Collected data:

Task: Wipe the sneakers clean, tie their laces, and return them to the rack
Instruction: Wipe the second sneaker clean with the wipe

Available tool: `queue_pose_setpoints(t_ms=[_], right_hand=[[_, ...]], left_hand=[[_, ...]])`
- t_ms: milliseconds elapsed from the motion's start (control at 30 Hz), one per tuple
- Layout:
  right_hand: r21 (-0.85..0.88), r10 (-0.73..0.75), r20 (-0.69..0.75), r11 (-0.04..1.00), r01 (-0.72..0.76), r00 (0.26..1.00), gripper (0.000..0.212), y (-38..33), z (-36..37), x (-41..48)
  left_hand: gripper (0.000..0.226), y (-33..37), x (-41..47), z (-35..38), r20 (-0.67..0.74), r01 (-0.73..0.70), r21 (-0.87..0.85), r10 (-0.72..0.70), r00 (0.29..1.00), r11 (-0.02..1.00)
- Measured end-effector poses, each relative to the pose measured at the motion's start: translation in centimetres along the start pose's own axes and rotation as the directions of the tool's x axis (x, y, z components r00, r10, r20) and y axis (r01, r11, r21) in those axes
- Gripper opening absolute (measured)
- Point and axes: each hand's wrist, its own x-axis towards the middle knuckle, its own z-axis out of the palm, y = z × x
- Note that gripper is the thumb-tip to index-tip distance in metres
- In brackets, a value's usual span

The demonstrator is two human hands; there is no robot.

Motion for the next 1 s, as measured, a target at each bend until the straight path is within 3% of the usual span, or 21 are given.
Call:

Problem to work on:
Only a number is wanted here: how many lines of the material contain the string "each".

Result for this exercise:
3